Rev Port ORL vol.61 no.4 Lisboa dez. 2023  Epub 31-Dez-2023

https://doi.org/10.34631/sporl.2076 

Artigo Original

Experiência cirúrgica dos internos de primeiro ano de Otorrinolaringologia em Portugal

Surgical experience of first year Otorhinolaryngology residents in Portugal

Pedro Vaz Pinto1 
http://orcid.org/0000-0001-7357-8450

Tiago Infante Velada1 

Inês Soares Cunha1 

Inês Moreira1 
http://orcid.org/0000-0003-1043-4040

Herédio Sousa1 

1 CHULC, Centro Hospitalar Universitário Lisboa Central, Portugal; pedrogarrido233@gmail.com


Resumo

A prática cirúrgica é essencial na formação de novos especialistas em Otorrinolaringologia (ORL). Com este trabalho caracterizamos a experiência cirúrgica dos internos de ORL que realizaram o seu primeiro ano de internato em 2021. As 18 respostas foram obtidas através do preenchimento de um questionário e representam 82% destes internos.

A média anual de procedimentos cirúrgicos realizados foi 58, com um valor mínimo de 4 e máximo de 135. Estes procedimentos incluíram, em média, 16 amigdalectomias, 22 adenoidectomias, 18 colocações de tubos de ventilação transtimpânicos e 5 traqueotomias.

O número de procedimentos cirúrgicos realizados apresentou grande variabilidade entre os diferentes internos de ORL. O desenvolvimento futuro de objetivos cirúrgicos nacionais, adaptados a cada ano do internato, poderá ser útil para a uniformização da formação cirúrgica dos internos de ORL em Portugal.

Palavras-chave: Procedimentos Cirúrgicos Otorrinolaringológicos; Internato e Residência

Abstract

Surgical practice is essential in the training of new specialists in Otorhinolaryngology (ORL). With this study, we characterized the surgical experience of ORL residents who completed their first year of residency in 2021. The 18 responses were obtained through the completion of a questionnaire and represent 82% of the ORL residents.
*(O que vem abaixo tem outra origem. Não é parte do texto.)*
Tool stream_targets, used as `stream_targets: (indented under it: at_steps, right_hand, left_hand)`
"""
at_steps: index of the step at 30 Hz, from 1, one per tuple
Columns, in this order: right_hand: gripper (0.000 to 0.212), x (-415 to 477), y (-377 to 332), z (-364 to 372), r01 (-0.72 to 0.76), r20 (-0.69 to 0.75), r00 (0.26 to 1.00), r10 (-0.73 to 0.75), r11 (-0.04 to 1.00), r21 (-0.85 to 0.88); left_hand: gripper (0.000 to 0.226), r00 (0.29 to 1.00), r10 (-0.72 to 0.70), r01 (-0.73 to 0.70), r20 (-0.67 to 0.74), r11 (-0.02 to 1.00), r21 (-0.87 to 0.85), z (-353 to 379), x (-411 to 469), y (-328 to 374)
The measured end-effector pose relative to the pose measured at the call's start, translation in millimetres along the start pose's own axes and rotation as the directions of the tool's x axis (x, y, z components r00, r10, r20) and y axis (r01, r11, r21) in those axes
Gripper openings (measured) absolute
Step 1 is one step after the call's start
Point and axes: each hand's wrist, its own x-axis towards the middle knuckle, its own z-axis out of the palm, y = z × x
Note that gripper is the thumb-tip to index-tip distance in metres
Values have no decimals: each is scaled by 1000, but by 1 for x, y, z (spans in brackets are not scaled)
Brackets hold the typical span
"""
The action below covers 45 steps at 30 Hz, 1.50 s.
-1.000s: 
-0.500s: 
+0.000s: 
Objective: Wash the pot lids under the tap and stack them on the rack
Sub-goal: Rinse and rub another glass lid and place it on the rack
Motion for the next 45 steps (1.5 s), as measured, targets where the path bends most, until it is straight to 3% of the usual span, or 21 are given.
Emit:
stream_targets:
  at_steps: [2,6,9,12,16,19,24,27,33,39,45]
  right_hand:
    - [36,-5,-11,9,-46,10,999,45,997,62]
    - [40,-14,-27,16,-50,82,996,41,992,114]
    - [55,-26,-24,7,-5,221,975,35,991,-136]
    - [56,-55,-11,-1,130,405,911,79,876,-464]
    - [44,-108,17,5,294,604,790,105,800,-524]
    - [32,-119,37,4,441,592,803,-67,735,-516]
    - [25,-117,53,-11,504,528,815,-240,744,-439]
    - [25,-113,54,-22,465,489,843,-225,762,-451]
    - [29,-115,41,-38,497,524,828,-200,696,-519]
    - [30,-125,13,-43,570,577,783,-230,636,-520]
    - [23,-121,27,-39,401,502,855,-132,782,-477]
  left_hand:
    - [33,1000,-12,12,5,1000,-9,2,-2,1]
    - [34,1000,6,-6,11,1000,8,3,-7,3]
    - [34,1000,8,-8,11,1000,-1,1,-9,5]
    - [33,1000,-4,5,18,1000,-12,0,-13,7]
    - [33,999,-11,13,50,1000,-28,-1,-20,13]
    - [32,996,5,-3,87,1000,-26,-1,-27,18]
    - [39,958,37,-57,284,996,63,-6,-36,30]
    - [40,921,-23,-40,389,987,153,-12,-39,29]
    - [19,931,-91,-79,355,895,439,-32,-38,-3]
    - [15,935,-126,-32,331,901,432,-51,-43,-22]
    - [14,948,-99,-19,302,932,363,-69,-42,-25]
The average annual number of surgical procedures performed was 58, with a minimum value of 4 and a maximum of 135. These procedures included an average of 16 tonsillectomies, 22 adenoidectomies, 18 transtympanic ventilation tube placements and 5 tracheotomies. The number of surgical procedures performed showed great variability among the different ORL residents. The future development of national surgical objectives, adapted to each year of internship, may be useful for standardizing the surgical training of ORL residents in Portugal.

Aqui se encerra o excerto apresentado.